Meredith Could Eye More Broadcast Stations After Time Inc. Deal

Meredith Corp.’s $2.8 billion agreement to purchase publisher Time Inc. won’t curtail the media company’s broadcast station appetite, chair and CEO Stephen Lacy said on a conference call with analysts to announce the deal.

“We also have the capacity for additional acquisitions, especially on the broadcast side where we already have a couple of deals in the works,” Lacy said on the call.

Related: Meredith Agrees to Buy Time Inc.

Meredith has about 17 broadcast stations, dwarfed by mega station groups like Sinclair Broadcast Group (193 stations) and Nexstar Media Group (170 stations). Meredith had been a seller as early as 2015, when it agreed to be purchased by Media General in a “merger of equals” valued at about $2.4 billion. But that deal was scrapped when Nexstar swooped in with an offer to buy Media General for $4.6 billion. That transaction closed in January.

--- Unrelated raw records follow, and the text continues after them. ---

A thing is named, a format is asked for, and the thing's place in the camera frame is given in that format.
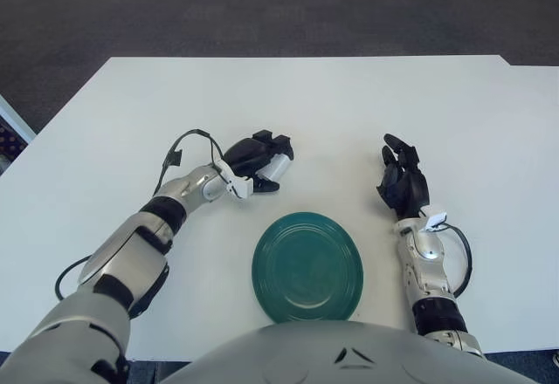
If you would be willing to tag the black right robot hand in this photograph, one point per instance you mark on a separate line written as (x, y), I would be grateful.
(412, 187)

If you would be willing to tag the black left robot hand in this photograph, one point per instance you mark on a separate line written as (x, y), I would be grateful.
(249, 152)

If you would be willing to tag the white charger block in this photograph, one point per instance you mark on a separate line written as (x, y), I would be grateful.
(277, 166)

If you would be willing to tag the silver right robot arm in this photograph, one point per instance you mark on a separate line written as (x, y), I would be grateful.
(430, 253)

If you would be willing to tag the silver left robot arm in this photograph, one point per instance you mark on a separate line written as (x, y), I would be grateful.
(122, 253)

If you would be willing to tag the teal green round plate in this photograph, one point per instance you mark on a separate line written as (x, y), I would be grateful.
(308, 266)

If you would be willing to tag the grey robot torso shell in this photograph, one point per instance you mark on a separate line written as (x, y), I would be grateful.
(305, 353)

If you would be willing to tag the white furniture panel edge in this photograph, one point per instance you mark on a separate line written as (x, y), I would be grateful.
(17, 118)

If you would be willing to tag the dark dotted mat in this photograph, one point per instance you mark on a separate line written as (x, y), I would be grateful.
(8, 141)

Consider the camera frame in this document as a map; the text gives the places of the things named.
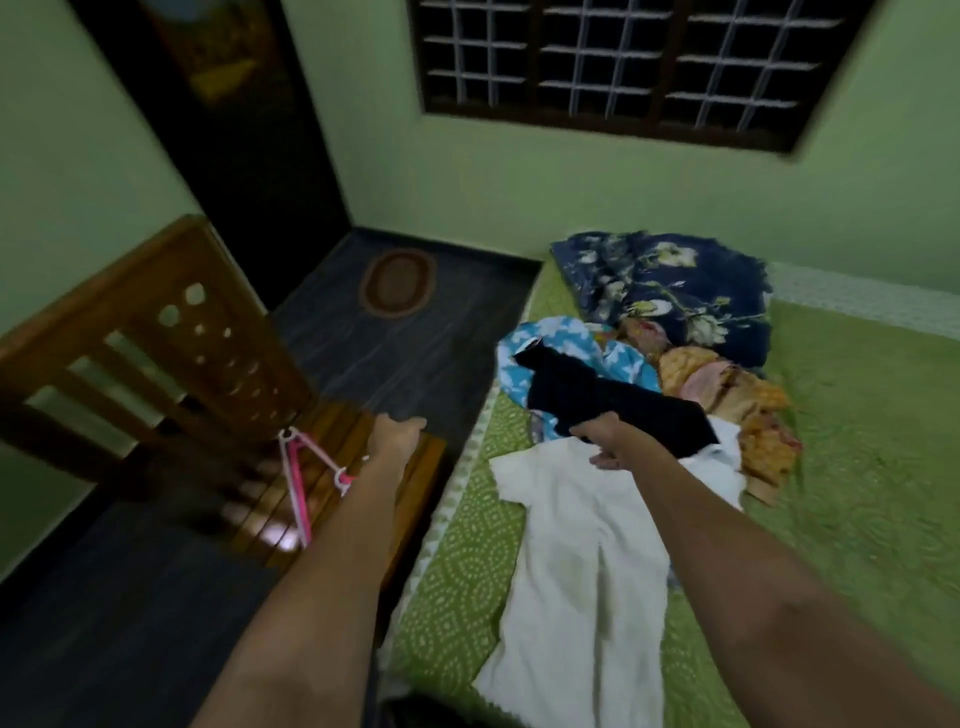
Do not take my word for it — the person's left hand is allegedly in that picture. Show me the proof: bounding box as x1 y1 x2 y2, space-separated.
366 413 429 478

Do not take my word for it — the person's right hand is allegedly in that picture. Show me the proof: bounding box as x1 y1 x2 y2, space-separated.
570 410 640 472

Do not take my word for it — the black garment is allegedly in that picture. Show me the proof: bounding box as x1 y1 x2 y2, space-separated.
513 341 723 461

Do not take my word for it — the pink plastic clothes hanger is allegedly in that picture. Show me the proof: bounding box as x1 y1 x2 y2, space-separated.
277 426 370 550

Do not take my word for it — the person's left forearm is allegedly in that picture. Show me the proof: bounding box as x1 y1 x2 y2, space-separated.
190 461 403 728

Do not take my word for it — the person's right forearm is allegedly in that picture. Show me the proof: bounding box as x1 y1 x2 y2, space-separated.
621 423 960 728

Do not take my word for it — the white shirt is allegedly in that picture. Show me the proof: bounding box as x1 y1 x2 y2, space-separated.
472 416 750 728

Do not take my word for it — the pale pink garment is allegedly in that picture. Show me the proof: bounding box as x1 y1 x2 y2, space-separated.
675 363 741 414

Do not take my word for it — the light blue white garment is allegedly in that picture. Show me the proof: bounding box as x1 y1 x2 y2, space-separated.
496 315 666 444

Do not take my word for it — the brown oval floor mat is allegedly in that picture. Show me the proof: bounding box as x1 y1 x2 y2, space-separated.
357 248 439 320

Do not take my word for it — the yellow orange printed garment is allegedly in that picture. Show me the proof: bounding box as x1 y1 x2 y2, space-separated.
618 318 804 508

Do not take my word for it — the dark blue floral blanket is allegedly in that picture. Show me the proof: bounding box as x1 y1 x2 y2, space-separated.
550 230 774 373

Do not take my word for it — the green patterned bedsheet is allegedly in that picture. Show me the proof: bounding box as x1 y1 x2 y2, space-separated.
378 251 960 728

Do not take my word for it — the brown wooden chair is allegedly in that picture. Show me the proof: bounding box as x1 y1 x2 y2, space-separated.
0 213 450 595

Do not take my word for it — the dark wooden door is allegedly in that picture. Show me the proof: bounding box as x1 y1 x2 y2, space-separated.
67 0 354 313

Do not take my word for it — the window with white grille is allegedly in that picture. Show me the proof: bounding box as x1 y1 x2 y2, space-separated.
406 0 879 156

Related: FCC Approves Nexstar-Media General Merger

The Time Inc. purchase is being backed in part by Koch Equity Partners, the private equity arm of controversial billionaire conservatives the Koch brothers. While the Kochs have pledged not to get involved in the editorial operations of the combined companies–and they will not receive a board seat–their $650 million contribution to the deal could free up cash for future station buys.

Not that Meredith necessarily needs help – it reported record revenue in 2016 – about $1.7 billion – and has grown profits by 15% annually over the past five years.

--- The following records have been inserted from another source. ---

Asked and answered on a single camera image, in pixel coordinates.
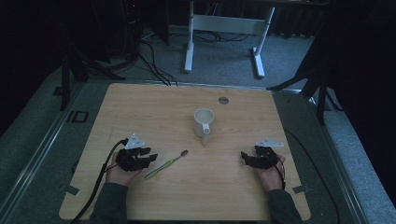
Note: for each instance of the white metal desk frame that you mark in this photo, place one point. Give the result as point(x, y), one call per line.
point(229, 24)

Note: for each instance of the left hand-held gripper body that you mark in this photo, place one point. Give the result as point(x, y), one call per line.
point(129, 160)

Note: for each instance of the black tripod stand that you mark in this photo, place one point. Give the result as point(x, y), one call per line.
point(65, 84)
point(320, 93)

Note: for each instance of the dark computer tower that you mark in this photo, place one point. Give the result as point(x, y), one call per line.
point(132, 25)

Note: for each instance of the grey tape piece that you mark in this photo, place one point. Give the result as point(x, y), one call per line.
point(300, 189)

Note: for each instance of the person's right hand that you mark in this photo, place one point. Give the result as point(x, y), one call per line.
point(271, 179)

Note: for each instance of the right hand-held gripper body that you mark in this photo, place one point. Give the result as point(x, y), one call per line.
point(266, 157)

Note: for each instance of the green toothbrush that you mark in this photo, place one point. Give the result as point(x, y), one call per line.
point(165, 165)

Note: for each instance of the round grey table grommet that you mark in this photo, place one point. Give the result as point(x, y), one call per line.
point(223, 100)

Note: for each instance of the person's left hand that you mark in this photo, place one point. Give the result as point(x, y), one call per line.
point(120, 175)

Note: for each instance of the white cup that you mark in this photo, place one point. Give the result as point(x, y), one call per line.
point(204, 123)

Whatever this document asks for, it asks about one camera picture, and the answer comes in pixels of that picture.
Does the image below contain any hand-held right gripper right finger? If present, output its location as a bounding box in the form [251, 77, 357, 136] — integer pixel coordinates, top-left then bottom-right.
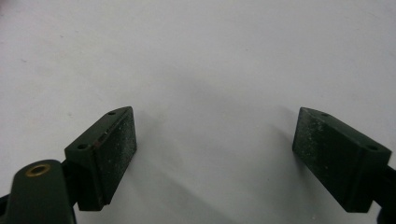
[291, 106, 393, 214]

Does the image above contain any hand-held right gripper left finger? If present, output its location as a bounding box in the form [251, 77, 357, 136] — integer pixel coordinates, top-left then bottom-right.
[64, 105, 138, 212]

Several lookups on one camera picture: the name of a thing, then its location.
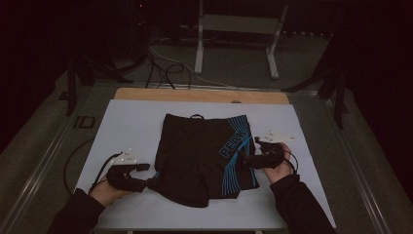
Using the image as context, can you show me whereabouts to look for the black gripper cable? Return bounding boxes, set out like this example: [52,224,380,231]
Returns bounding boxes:
[62,137,124,197]
[282,148,299,176]

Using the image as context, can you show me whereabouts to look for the black stand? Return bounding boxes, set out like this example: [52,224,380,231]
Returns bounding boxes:
[282,30,352,131]
[57,45,134,118]

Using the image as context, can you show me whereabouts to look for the person's left hand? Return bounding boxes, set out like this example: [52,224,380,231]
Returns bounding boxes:
[89,175,132,208]

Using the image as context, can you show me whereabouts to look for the white table cover sheet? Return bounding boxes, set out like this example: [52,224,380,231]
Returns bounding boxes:
[75,98,337,231]

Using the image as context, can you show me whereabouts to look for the white floor cable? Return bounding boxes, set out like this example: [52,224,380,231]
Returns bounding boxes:
[147,44,242,90]

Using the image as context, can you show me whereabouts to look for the person's right hand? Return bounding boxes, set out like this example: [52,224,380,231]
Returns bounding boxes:
[261,141,295,185]

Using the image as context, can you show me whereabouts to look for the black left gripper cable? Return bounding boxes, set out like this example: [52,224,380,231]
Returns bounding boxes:
[62,137,124,197]

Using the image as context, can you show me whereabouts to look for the black rectangular floor frame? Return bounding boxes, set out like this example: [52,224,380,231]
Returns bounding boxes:
[73,115,96,130]

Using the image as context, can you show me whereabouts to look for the white metal stand frame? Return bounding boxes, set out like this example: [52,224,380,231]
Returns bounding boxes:
[193,0,290,81]

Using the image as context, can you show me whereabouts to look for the wooden table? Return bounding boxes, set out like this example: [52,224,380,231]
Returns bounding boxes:
[113,87,290,105]

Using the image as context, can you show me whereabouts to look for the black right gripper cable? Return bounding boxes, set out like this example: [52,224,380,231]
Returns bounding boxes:
[282,148,299,176]

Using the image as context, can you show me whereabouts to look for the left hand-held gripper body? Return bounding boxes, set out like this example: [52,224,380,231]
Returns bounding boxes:
[105,148,149,193]

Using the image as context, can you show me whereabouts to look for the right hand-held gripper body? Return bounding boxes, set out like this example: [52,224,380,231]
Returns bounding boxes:
[252,130,297,171]

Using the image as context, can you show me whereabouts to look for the black swim shorts blue stripes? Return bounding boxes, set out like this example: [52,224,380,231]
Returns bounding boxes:
[147,112,261,209]

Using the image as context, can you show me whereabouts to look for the black floor cables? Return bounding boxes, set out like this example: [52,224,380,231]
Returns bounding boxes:
[143,48,193,91]

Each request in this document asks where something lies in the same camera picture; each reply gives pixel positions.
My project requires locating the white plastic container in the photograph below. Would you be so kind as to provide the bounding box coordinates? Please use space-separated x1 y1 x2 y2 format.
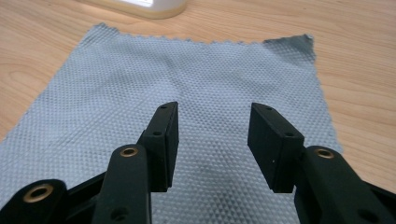
78 0 189 21

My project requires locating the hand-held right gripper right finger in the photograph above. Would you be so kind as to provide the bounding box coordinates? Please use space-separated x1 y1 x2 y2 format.
247 102 396 224

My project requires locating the grey textured cloth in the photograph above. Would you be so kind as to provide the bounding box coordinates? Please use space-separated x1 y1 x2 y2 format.
0 21 344 224

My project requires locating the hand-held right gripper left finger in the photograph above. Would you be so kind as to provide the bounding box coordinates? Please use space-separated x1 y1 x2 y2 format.
91 101 180 224

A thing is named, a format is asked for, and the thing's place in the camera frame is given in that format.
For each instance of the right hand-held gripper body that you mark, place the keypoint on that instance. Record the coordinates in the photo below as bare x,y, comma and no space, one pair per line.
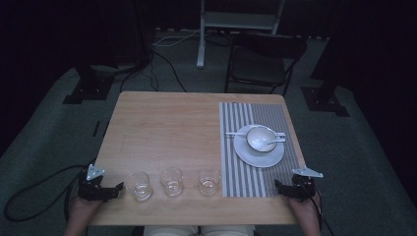
305,185

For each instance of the white round plate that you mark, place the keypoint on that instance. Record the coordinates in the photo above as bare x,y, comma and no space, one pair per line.
262,160

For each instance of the grey striped placemat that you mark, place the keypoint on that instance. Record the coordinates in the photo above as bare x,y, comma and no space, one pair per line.
236,177

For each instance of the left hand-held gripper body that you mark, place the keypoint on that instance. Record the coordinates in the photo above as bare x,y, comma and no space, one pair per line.
91,190

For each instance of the white bowl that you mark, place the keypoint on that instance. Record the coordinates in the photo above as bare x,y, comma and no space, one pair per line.
260,139

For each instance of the black folding chair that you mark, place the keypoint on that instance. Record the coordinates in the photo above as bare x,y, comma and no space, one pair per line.
259,65

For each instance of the person's right hand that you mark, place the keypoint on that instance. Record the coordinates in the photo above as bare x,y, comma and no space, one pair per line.
305,208

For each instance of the black tape strip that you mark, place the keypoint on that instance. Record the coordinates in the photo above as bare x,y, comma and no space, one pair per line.
96,128

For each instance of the black stand base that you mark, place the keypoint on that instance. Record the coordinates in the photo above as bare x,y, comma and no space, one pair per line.
88,88
324,101

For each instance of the white ceramic spoon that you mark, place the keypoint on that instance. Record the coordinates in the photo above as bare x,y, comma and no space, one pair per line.
273,142

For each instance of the clear drinking glass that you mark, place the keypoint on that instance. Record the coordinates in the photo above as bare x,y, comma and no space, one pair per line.
140,187
171,182
208,183

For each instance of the person's left hand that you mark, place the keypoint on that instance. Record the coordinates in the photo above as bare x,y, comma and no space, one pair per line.
83,208

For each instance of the person's light trousers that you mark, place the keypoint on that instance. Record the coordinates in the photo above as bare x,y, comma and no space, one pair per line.
200,230

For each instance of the white metal stand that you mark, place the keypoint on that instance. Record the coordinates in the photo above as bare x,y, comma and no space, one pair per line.
236,19

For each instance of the white chopstick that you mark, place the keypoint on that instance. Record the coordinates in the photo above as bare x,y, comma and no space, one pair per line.
234,133

But scale has been just as big a deal driver in the station business as it has the cable business, and the ability to add more stations to the portfolio can only help.

The Time deal also adds another key aspect to Meredith’s business – TV content. In addition to publishing businesses like Time, People and Sports Illustrated to add to its own magazine portfolio, which consists of household names like Better Homes & Gardens and Family Circle, the deal gives Meredith a foothold in the cable network business. Earlier this month Time launched Sports Illustrated TV on Amazon Channels.

Other station groups have branched out into the cable business to help preserve retransmission consent fees for its broadcast properties, most notably Sinclair which purchased the Tennis Channel in 2016 and could add to that lineup with its pending deal to buy Tribune Media.